Je me contenterai de dire que Christian Maclay est né en 1955, en Californie et qu'il a effectué une partie des études à Genève avant de retourner travailler à New-York, tout en continuant une carrière internationale de musicien plasticien performeur.
Définir cet artiste n'est d'ailleurs pas chose facile, tant ses créations empruntent à des courants et à des champs différents, ce qui constitue toute la richesse du personnage et de ses oeuvres.
Bien que présenté comme un chantre de l'électro , il se dit non musicien, et affirme se servir de la musique pour créer des sons. Idée séduisante. En général on se sert des sons pour créer de la musique, et non l'inverse. Cette démarche inhabituelle conduit l'artiste a "démonter" la musique, ses principes compositionnels, ses "tics", ses supports, ses instruments, ses médias, pour faire émerger toute la richesse de ses matières premières, intrinséquement sonores, et remettre en question notre perception des média-sons.
Dans ses nombreuses recherches, la représentation visuelle, voire même sculpturale du matériau sonore est toujours interrogée, ce qui explique qu'il est,  pour beaucoup, un plasticien avant tout, oeuvrant notamment à produire des installations sonores.

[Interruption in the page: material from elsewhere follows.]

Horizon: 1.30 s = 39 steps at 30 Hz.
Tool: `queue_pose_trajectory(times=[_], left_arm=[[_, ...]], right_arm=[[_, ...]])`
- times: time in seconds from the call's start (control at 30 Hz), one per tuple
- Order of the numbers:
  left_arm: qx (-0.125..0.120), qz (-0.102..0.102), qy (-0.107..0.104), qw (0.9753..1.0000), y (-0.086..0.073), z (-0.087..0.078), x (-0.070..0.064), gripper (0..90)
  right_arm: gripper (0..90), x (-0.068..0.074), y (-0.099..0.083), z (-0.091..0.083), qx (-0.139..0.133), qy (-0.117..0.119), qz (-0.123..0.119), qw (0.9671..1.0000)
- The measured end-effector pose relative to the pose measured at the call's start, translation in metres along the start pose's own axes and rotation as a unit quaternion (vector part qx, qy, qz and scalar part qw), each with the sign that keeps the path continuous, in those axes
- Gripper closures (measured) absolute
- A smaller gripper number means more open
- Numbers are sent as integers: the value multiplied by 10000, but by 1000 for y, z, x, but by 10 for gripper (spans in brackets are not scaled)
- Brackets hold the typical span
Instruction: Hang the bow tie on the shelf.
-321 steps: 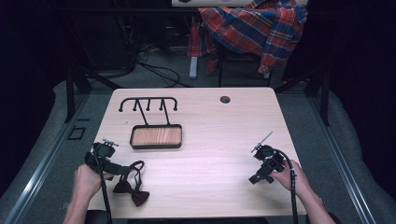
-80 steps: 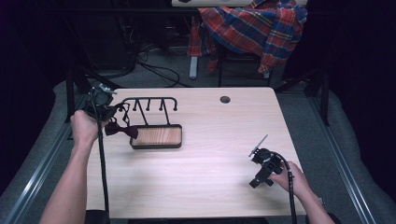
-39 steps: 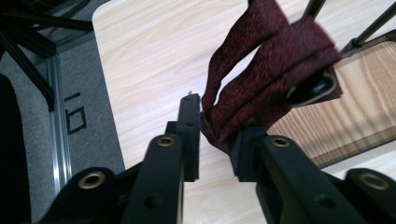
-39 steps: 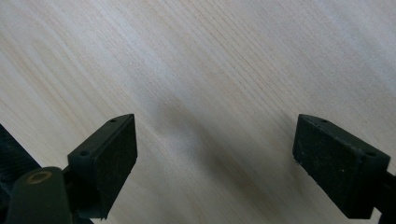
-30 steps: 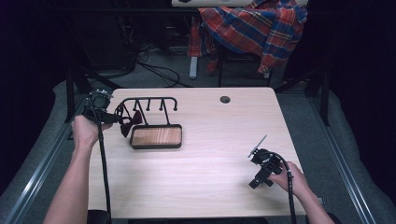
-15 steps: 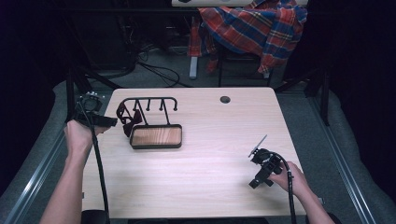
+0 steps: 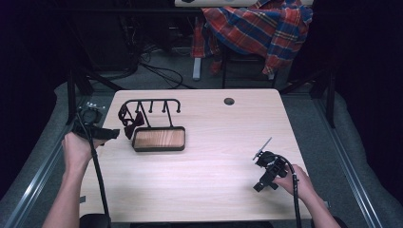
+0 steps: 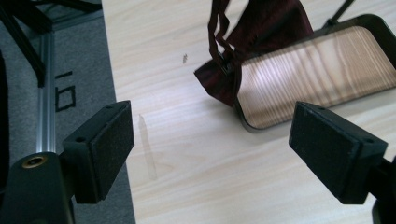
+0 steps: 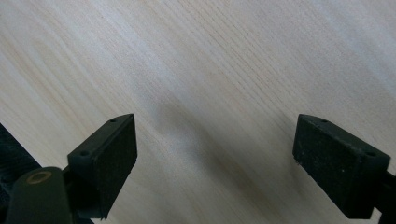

Mais l'enfermer dans un seul domaine, celui des arts plastiques sonores, est bien restrictif. Christian Marclay a en effet touché à la musique électro, sans pour autant présenter sur scène, des mixes "classiques", mais en construisant un travail considérable autour du disque-suppport, vinyl ou CD, objet sonore déformable, collable, détruisible, empilable, rayable, piétinable... avec une création très riche, allant du DJ'ying à l'installation sonore.
Il a également, dans la lignée des Fluxus et des happenings à la Duchamp, concocté moult performances, interrogeant les implications sociales du son et la perception que l'on en a.
Par la vidéo, il a encore questionné tous ces rapports, parfois harmonieux, parfois conflictuels, entre les sons et les images, souvent par le montage et l'installation d'images sonores, ou d'images de sons.
Ne se considérant pas vraiment comme un musicien instrumentiste, il s'est fait luthier pour créer ses propres instruments expérimentaux, le plus connu étant le Phonoguitar dont nous reparlrerons plus bas, lui permettant de "jouer" façon Hendrix, non sans une pointe d'humour pasticheuse.
Et on pourrait encore citer de nombreuses investigations, où le monde sonore est mis à nu, à la fois avec une démarche intellectuelle exigeante, mais aussi avec une approche populaire, la rendant accessible à un large public. Rappelons ici que l'adjectif populaire ne signifie pas forcémment populiste; que le populaire n'est pas forcémment synonyme de création au rabais, et de qualité bradée.
Aborder les créations de Christian Marclay de manière exhaustives étant un projet trop ambitieux, devant l'ampleur de la tâche, je m'appuyerai sur quelques vidéos et exemples significatifs de son oeuvre, pour tenter d'en faire sentir toute sa richesse et sa diversité.
La qualité d'image, et hélas du son qui les accompagne n'est certes pas idéale, mais je pense qu'elle sera suffisante pour servir d'illustration et de jalons esthétiques. L'idéal étant bien entendu de visiter ou d'écouter en "live" les créations de Christian Marclay.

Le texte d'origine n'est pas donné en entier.